BY OLIVIA CAMERON- What’s with all the iguanas? It’s a phrase you’ve likely heard recently, or maybe even uttered yourself. It’s true, our island iguana population is prolific, and in the hottest months of the year they are most commonly seen around town. 
Iguana trapper George Cera has been monitoring the iguana population in Boca Grande since February of 2006, but he states that there are limits to his work. With questions regarding a possible iguana population influx, he is well aware of the environmental concern.
“Maintaining the iguana population has been as it usually is, but I do not have access to controlling them within private property,” Cera said. “The control of the population is headed in the right direction, but we will never get rid of the iguanas.”
The amount of private property on the island where Cera has no access, combined with the fact that spiny-tailed iguanas are prolific breeders and have no natural predators once they reach a certain size, creates an equation that is balanced in the iguanas’ favor. 
Cera clarified that his work remains within specific boundaries. Without him having access to state or private property, the iguanas will always find a loophole. The only way he is able to eradicate iguanas from private property is to have a form signed by the property owner, typically available at the Boca Grande Community Center, in the Lee County Parks & Rec office. 
“During different times of the year you may notice them more, but all we can do is stay on top of their reproduction rate,” Cera explained.
When Cera was contacted by Lee County 14 years prior to look into the issue, he noticed that the island wildlife growth was stunted. He determined that the black spiny-tailed iguana was to blame. Its invasive habits and ability to adapt to so many situations posed a problem for our community’s wildlife, as the omnivorous reptiles prey upon not only decorative flora, they also eat small gopher tortoises, small birds and the eggs of multiple species. They will even eat each other, if given a chance. 
“They are a threat to anything they can fit into their mouths,” Cera said.
The shape of their teeth is a main indicator of the damage they do.
“Their front teeth are alligator-like, meant for grabbing their prey. The back teeth are designed for slicing,” said Cera. 

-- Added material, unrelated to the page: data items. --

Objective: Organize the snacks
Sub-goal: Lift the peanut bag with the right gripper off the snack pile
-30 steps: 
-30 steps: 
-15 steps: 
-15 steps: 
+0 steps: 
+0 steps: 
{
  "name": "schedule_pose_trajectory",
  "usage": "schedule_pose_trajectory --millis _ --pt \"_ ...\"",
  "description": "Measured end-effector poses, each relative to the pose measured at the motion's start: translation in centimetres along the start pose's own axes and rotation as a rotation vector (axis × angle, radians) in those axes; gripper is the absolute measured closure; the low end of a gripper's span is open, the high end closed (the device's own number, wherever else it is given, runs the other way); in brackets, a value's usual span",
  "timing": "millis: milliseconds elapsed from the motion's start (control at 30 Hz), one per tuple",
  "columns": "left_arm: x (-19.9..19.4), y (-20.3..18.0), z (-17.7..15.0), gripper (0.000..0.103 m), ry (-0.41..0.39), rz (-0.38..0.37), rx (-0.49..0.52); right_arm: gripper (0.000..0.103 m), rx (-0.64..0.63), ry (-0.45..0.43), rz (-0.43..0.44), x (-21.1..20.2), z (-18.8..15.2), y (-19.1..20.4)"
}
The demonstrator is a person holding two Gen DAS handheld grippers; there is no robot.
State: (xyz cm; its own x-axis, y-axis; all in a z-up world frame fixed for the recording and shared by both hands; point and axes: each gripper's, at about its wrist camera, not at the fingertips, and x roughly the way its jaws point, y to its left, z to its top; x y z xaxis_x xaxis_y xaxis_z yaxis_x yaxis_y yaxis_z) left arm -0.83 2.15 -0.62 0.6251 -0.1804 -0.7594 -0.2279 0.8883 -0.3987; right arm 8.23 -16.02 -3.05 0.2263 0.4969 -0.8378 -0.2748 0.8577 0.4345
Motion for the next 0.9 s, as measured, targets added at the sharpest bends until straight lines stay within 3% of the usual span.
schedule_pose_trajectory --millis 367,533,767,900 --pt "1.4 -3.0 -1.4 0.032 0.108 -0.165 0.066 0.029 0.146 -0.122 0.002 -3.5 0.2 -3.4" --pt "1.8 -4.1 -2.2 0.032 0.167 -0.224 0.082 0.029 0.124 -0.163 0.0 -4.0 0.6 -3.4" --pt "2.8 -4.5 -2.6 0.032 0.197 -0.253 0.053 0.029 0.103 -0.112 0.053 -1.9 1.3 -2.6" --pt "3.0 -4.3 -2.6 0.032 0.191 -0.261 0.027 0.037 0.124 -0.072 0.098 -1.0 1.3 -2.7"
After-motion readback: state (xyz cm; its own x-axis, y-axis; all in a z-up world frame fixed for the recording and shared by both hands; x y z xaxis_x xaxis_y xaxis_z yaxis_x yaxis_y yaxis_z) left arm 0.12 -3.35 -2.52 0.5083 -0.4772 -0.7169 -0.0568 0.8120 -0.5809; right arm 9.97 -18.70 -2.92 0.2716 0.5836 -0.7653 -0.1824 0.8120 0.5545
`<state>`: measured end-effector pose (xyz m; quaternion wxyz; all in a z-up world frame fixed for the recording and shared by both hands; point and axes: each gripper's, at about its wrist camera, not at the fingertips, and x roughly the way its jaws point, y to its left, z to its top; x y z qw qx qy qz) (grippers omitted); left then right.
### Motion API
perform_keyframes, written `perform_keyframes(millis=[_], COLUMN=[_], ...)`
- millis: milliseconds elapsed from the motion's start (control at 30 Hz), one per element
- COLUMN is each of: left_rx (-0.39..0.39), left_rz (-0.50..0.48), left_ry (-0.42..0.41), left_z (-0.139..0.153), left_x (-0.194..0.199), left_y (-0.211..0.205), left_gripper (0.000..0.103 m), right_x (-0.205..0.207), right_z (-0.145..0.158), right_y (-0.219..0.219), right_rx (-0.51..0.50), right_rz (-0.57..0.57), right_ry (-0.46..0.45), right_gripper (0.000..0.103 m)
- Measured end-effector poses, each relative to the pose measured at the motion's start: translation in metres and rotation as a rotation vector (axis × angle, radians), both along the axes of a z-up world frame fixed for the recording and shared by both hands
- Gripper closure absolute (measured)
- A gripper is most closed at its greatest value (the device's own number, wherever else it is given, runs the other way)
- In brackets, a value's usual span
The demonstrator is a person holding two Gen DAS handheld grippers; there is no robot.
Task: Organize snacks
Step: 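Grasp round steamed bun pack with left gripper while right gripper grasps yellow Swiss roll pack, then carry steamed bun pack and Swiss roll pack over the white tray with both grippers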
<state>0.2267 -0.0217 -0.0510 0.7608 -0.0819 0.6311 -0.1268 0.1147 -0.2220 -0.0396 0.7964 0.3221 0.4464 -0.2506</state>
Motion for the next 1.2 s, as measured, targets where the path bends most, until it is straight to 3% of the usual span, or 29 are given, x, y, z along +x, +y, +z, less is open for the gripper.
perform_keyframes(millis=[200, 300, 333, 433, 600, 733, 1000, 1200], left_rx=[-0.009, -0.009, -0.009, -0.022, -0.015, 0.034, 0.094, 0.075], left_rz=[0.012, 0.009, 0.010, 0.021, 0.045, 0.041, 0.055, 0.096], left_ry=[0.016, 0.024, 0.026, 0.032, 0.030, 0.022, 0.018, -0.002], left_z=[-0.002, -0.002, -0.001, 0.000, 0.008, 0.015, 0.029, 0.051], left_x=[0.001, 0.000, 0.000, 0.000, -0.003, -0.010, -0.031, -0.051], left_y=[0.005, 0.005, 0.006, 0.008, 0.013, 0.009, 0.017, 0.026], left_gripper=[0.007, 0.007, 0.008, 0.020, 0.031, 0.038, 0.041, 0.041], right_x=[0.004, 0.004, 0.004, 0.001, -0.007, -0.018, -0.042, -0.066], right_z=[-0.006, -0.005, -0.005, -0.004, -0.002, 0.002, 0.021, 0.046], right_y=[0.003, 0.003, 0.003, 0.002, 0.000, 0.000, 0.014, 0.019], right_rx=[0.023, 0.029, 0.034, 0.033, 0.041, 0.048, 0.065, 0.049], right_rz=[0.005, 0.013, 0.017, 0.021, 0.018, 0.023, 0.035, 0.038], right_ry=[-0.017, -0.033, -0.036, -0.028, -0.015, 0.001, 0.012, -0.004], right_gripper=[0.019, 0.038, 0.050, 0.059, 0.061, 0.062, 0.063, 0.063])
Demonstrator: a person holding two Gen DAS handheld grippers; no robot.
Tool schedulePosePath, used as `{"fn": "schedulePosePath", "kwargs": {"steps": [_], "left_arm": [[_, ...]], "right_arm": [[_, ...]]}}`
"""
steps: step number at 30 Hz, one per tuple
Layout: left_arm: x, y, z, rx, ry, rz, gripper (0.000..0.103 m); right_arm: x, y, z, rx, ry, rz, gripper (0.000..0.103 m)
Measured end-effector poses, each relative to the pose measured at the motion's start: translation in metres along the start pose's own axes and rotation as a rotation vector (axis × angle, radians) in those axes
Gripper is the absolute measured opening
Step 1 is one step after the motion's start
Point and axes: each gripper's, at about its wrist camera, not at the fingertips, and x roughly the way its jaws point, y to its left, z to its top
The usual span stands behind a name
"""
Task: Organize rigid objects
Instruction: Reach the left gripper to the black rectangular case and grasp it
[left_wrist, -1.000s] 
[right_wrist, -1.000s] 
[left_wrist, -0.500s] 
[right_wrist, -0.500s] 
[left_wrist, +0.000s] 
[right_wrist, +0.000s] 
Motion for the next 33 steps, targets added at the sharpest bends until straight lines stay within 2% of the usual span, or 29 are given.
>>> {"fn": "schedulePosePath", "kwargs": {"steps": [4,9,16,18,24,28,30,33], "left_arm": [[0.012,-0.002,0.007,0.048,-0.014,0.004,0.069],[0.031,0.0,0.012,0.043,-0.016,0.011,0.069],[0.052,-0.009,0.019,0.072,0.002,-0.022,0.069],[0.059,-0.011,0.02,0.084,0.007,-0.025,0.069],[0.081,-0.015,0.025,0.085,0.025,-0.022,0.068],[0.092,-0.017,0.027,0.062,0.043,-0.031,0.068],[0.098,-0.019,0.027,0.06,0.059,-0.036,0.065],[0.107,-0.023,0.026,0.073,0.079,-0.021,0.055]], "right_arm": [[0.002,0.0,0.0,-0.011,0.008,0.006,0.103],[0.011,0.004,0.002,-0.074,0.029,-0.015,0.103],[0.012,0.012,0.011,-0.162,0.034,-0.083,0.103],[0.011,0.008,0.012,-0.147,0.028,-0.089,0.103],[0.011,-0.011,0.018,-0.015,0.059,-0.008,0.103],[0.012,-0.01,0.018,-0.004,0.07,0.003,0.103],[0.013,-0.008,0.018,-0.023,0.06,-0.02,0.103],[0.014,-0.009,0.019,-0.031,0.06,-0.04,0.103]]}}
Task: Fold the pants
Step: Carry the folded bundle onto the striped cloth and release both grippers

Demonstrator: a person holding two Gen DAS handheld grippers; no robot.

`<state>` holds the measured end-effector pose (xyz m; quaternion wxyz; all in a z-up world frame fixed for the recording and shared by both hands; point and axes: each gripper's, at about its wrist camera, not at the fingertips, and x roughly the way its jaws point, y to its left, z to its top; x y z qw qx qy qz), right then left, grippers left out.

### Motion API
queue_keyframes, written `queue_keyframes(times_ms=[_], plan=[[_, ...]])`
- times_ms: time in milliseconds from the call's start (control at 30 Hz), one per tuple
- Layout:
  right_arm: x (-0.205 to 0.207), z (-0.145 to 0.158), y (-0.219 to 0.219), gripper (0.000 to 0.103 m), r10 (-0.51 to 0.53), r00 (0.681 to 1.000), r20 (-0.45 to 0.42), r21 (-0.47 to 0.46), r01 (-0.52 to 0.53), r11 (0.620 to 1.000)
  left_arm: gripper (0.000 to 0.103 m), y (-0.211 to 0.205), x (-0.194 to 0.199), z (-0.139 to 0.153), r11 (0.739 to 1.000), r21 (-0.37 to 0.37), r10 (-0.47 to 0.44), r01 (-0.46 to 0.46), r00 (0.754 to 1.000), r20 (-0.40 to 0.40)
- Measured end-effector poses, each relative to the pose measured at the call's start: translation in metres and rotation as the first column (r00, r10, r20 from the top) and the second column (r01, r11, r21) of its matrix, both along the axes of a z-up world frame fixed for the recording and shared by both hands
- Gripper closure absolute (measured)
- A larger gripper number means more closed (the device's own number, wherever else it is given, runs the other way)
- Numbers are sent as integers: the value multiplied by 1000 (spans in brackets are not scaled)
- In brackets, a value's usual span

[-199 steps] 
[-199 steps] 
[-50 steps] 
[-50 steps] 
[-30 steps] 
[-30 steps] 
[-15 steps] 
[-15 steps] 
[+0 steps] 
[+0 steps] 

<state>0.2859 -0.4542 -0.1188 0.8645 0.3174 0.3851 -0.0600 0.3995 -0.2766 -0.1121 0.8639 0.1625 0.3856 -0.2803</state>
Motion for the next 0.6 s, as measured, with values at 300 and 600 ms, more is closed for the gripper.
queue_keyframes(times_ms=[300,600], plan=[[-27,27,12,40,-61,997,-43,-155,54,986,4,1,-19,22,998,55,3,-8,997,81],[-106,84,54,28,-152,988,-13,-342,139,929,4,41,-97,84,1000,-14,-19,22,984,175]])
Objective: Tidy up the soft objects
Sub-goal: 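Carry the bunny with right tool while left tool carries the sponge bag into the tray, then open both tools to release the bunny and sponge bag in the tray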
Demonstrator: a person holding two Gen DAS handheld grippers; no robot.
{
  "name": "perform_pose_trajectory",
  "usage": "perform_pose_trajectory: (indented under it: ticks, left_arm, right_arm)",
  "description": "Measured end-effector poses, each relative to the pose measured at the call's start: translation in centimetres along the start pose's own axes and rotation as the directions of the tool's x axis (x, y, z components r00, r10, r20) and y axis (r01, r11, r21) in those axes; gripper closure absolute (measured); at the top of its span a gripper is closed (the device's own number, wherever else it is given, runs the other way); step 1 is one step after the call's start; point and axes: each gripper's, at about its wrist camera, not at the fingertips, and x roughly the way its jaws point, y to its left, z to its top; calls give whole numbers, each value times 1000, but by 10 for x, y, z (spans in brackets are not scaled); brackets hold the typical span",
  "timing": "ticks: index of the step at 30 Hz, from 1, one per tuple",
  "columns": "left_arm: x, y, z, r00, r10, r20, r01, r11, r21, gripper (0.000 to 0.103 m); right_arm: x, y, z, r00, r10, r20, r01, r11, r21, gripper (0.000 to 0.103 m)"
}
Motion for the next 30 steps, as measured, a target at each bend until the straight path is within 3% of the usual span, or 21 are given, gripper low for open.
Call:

When Cera first started, he claims to have tracked down more than 500 iguanas in one day, and says he eradicated more than 16,000 of the creatures in his first two years on the job. Now he tends to see about 30 lizards throughout a day’s work. He utilizes a variety of techniques to control the black spiny-tailed iguana population, such as shooting, snaring and using live traps.
Cera has learned a lot about our iguanas since he started his job many years ago. The techniques he uses affect how the population of the iguanas will level out through the year.
“I use their behaviors against them to control the population,” Cera said. “There’s no such thing as a ‘bad’ animal, these iguanas just don’t have to fit into the puzzle here.”
The back spiny-tailed iguana reproduces once a year, with a nest of eggs ranging from twelve to thirty. However, it does not mean all will hatch. Breeding season for these reptiles occurs between April and May, which means we are caught in the middle of their hatching.
Cera stated he focuses on the general population, but some islanders hire private workers to eradicate the iguanas from their property. Cera has come to terms with tracking down the invasive species in order to protect the ecosystem at risk. He compares his job to local mosquito control, where the problem can be reduced but not eliminated. 
The biggest difference between his job and a mosquito control job, though, is that the folks at mosquito control don’t discharge guns in their line of service. The most valuable lesson he has learned over the years is that you can never be too cautious. He will not take a shot if the entire perimeter of the area is not clear, and on a small island with a heavy population most of the year, that makes his job difficult. 
“With the work that I do, the safety of the locals is my priority,” he said.